**TASK TO CARRY OUT:**
Read the lines of the data below and retrieve those with "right".

===

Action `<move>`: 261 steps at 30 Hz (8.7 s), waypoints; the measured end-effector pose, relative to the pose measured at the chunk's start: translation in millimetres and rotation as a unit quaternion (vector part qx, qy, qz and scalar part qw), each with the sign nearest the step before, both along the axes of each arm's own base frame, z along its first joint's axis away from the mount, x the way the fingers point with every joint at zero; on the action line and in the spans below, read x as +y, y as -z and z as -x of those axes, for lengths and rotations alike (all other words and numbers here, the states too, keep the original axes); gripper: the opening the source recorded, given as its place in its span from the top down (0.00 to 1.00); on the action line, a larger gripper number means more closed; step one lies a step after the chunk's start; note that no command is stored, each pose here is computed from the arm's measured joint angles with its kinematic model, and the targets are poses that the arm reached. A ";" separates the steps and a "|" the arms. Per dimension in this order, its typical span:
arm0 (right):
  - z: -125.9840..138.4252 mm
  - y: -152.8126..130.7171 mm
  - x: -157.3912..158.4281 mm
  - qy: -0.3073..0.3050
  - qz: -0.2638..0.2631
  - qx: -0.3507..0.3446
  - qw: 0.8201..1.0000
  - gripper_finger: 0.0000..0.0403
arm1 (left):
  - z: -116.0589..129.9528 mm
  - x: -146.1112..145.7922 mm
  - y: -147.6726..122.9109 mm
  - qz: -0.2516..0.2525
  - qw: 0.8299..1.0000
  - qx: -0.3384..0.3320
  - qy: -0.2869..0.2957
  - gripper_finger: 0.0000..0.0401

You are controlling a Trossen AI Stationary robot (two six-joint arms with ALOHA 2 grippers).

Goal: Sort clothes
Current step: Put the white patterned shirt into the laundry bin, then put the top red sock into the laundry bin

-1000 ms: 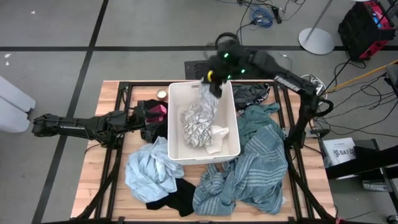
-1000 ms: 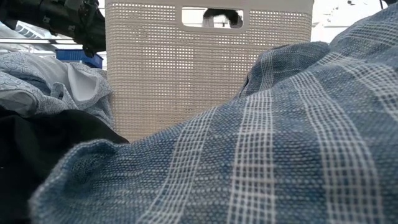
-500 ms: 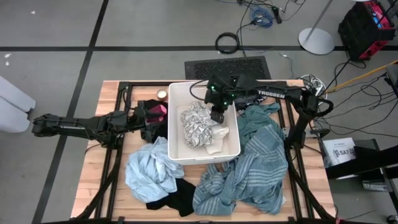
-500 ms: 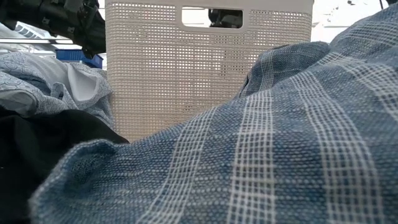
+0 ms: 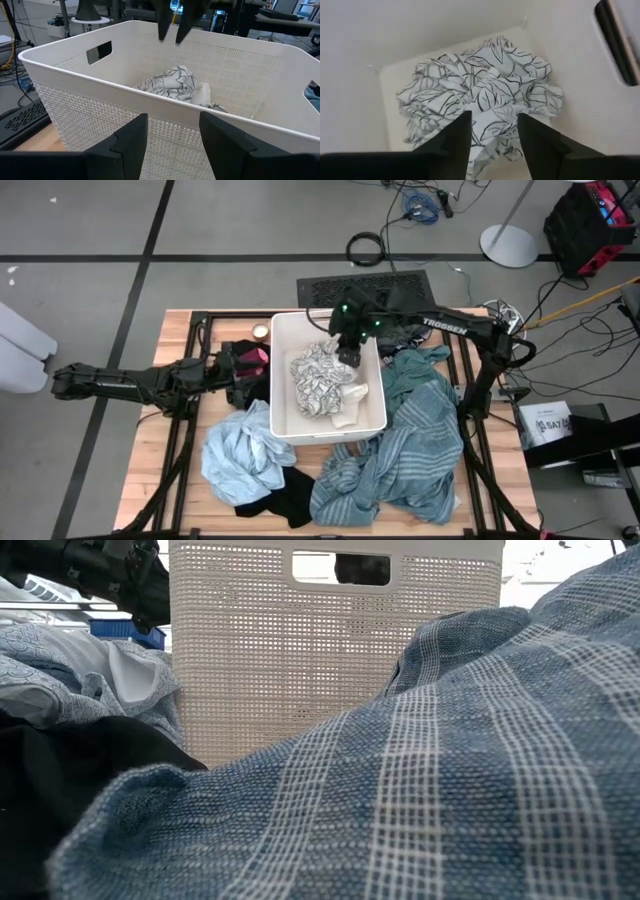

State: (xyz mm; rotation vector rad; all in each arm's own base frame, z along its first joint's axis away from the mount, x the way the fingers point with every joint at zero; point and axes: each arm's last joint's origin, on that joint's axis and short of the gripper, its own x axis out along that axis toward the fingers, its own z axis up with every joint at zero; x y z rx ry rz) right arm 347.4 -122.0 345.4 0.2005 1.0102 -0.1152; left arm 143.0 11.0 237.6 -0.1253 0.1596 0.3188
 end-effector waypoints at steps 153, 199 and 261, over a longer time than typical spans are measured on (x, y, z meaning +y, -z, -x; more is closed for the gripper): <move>181.1 117.3 111.9 0.383 0.029 0.039 0.922 0.63 | -14.7 4.2 -8.1 -0.009 0.987 -0.020 -0.158 0.53; 178.8 117.0 113.2 0.356 0.014 0.041 0.933 0.63 | -28.5 105.6 60.1 0.190 0.823 0.513 -0.155 0.53; 43.8 -2.6 103.7 0.020 0.122 -0.484 0.866 0.37 | -105.7 36.5 -123.5 0.105 0.980 -0.067 0.155 1.00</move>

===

**EXERCISE ANSWER:**
arm0 (right):
State: (xyz mm; rotation vector rad; all in each arm's own base frame, z along its first joint's axis away from the mount, x the way the fingers point with every joint at zero; point and axes: each arm's last joint's origin, on that joint's axis and short of the gripper, its own x axis out along that axis toward the fingers, its own z axis up with every joint at zero; x y z rx ry rz) right arm 347.4 -122.0 345.4 0.2005 1.0102 -0.1152; left arm 143.0 11.0 237.6 -0.1253 0.1596 0.3188

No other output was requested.